Please go line by line through the material and copy each one containing the word "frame".

/---

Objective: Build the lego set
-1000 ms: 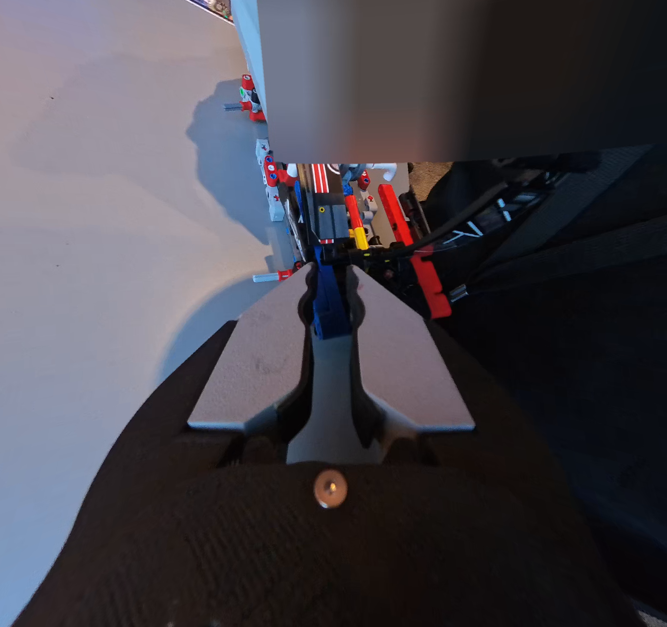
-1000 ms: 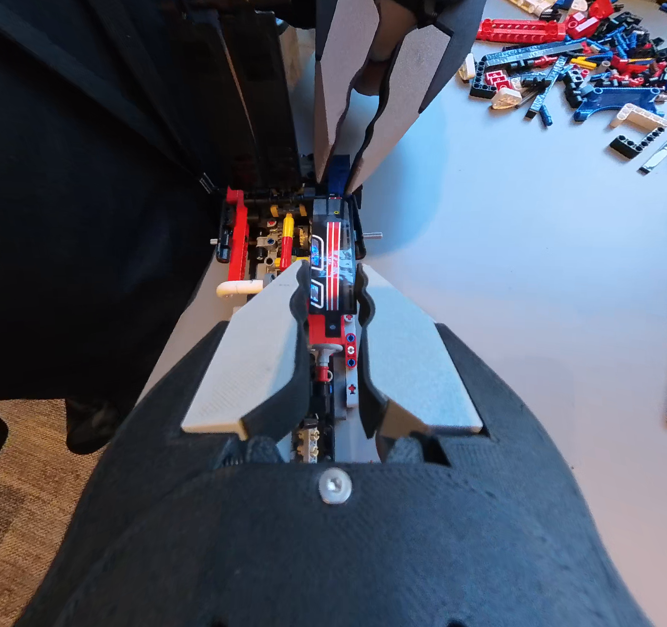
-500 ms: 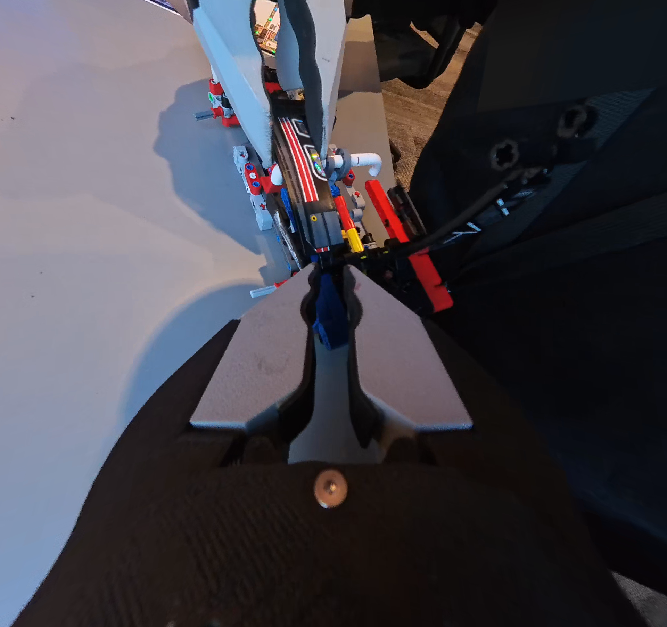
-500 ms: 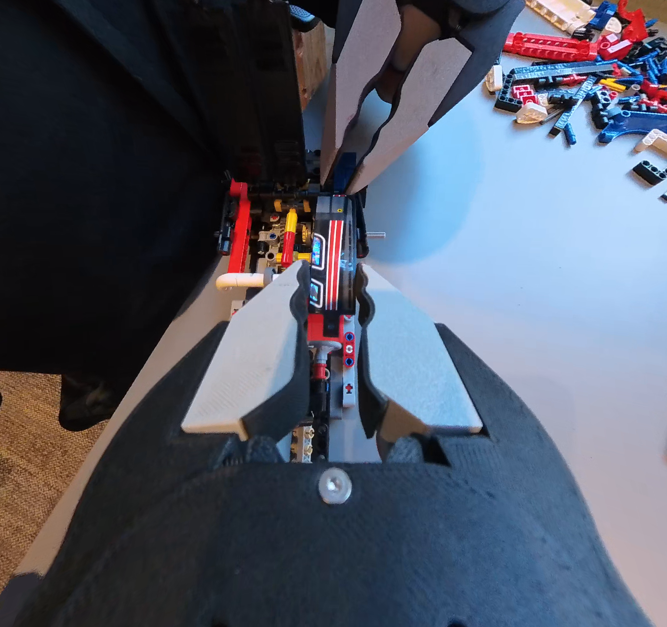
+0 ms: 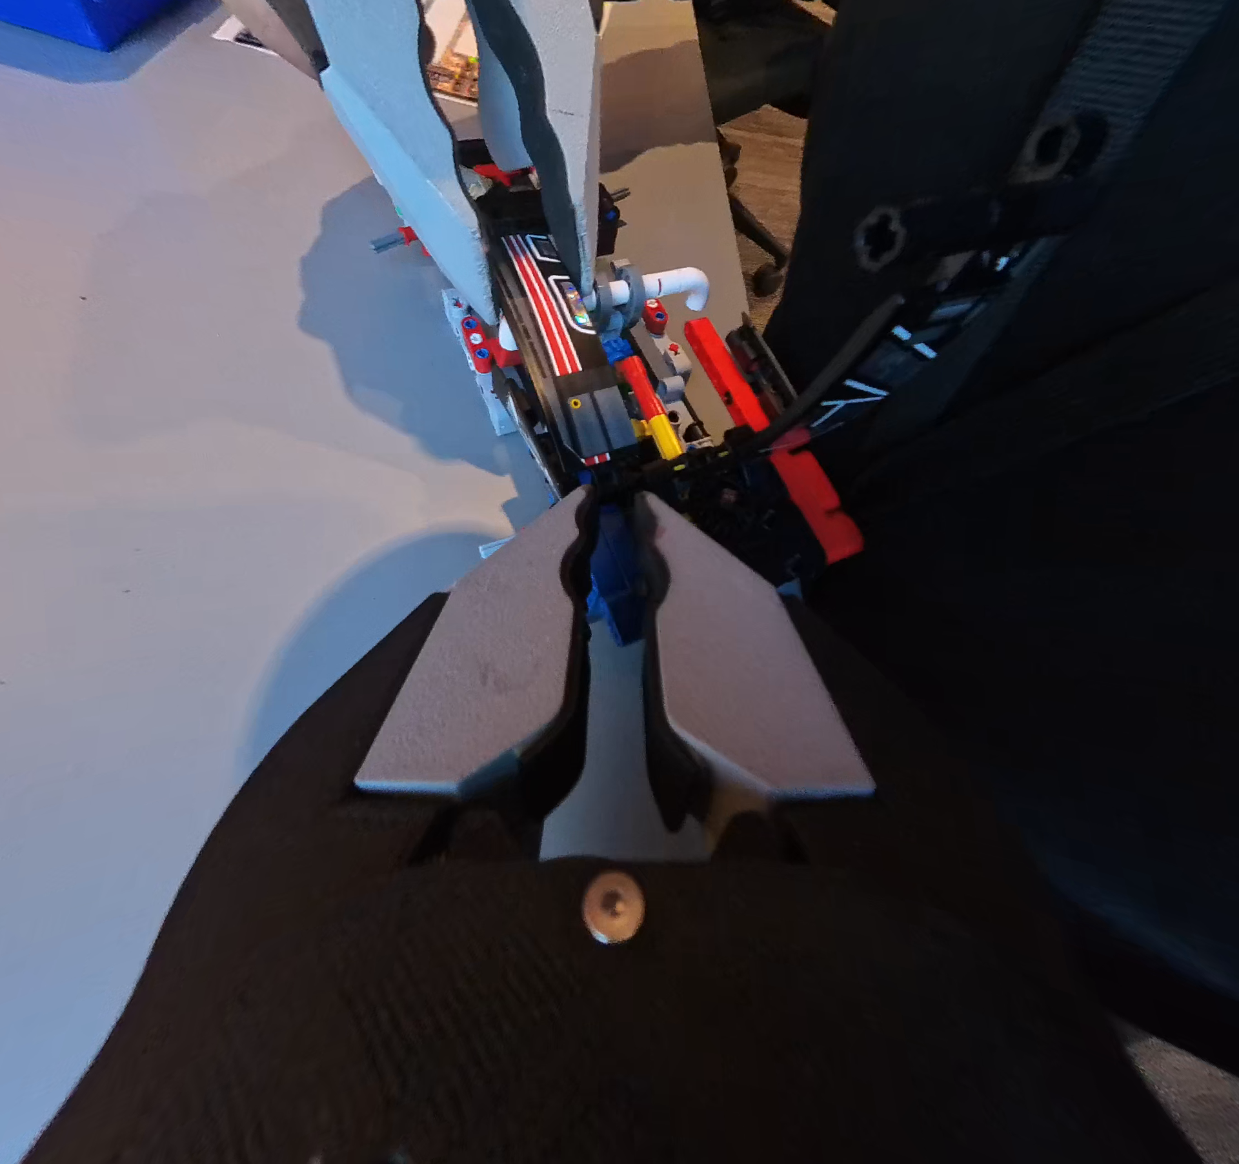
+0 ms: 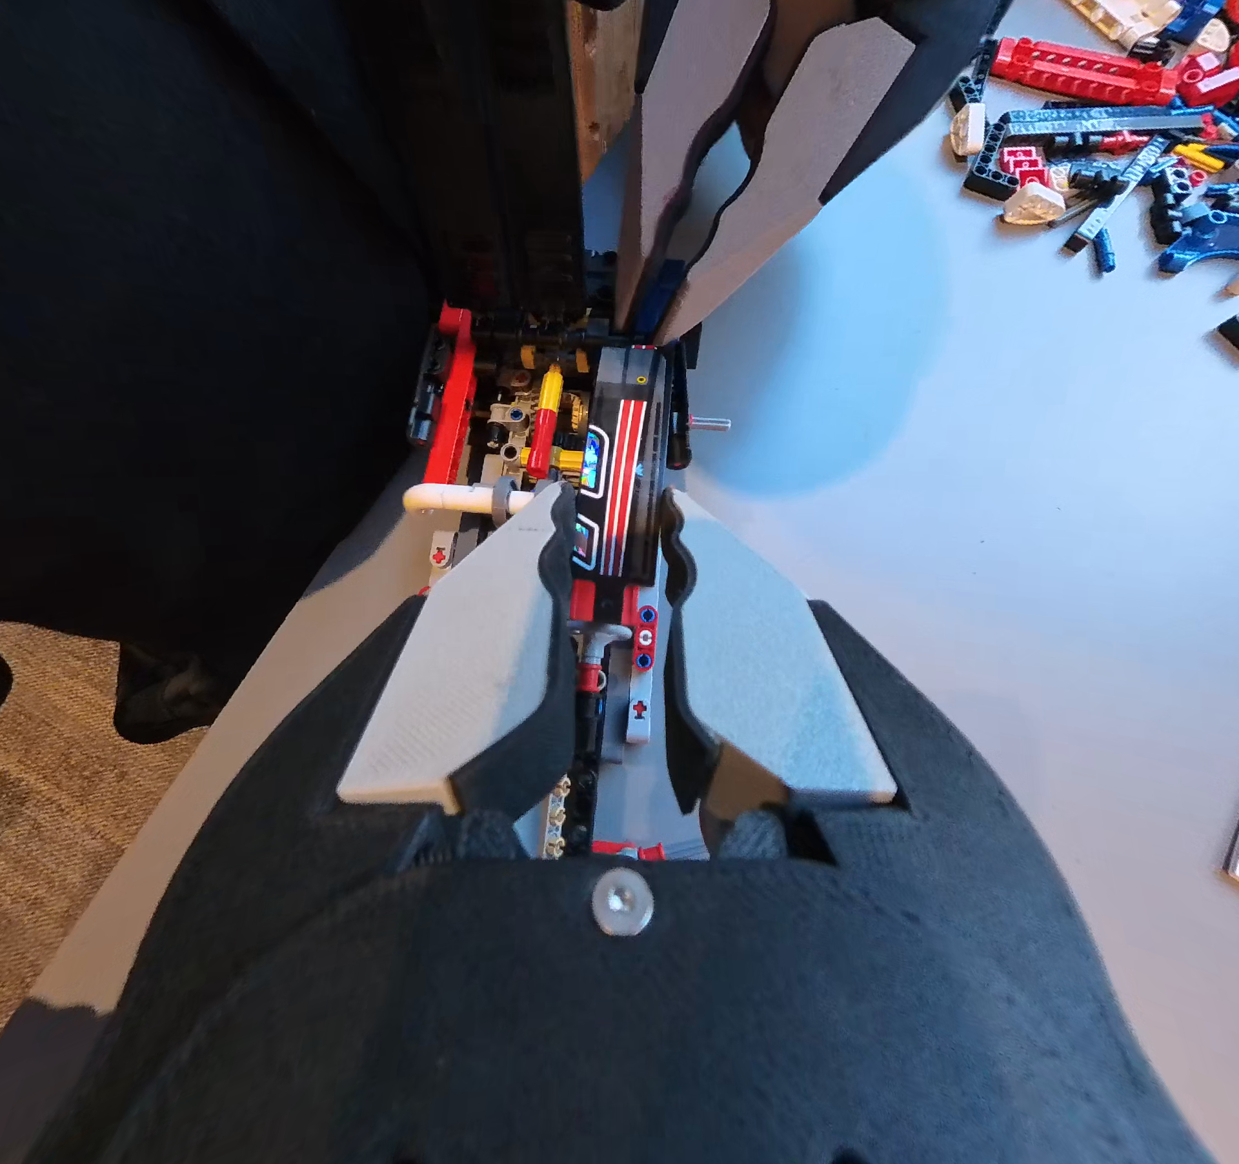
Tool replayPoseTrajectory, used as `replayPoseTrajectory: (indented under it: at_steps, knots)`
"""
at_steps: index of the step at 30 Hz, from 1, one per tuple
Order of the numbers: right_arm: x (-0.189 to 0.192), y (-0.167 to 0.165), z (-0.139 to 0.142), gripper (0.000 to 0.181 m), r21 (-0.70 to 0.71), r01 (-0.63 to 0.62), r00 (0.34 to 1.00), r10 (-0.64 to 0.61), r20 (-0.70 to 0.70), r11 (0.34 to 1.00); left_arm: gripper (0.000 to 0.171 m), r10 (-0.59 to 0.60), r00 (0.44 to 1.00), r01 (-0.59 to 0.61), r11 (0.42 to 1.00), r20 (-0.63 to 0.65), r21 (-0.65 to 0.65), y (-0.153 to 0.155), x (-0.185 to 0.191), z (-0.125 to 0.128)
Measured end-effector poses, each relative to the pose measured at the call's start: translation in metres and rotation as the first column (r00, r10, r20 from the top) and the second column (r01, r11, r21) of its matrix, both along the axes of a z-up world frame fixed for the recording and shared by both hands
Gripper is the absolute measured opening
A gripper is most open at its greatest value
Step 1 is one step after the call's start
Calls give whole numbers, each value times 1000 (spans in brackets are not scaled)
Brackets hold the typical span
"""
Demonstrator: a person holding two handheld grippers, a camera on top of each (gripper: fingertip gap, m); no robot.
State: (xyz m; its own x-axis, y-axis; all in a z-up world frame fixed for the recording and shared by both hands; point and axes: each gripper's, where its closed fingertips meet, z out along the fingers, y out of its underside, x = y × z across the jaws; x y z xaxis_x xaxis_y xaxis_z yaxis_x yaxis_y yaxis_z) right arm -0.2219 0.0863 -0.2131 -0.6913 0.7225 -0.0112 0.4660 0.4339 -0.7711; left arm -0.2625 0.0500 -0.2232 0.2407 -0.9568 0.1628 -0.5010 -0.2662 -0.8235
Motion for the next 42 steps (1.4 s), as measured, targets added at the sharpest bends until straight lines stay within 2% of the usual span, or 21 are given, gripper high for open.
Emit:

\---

> Written reply:
Measured end-effector poses, each relative to the pose measured at the call's start: translation in metres and rotation as the first column (r00, r10, r20 from the top) and the second column (r01, r11, r21) of its matrix, both along the axes of a z-up world frame fixed for the recording and shared by both hands
State: (xyz m; its own x-axis, y-axis; all in a z-up world frame fixed for the recording and shared by both hands; point and axes: each gripper's, where its closed fingertips meet, z out along the fingers, y out of its underside, x = y × z across the jaws; x y z xaxis_x xaxis_y xaxis_z yaxis_x yaxis_y yaxis_z) right arm -0.2219 0.0863 -0.2131 -0.6913 0.7225 -0.0112 0.4660 0.4339 -0.7711; left arm -0.2625 0.0500 -0.2232 0.2407 -0.9568 0.1628 -0.5010 -0.2662 -0.8235

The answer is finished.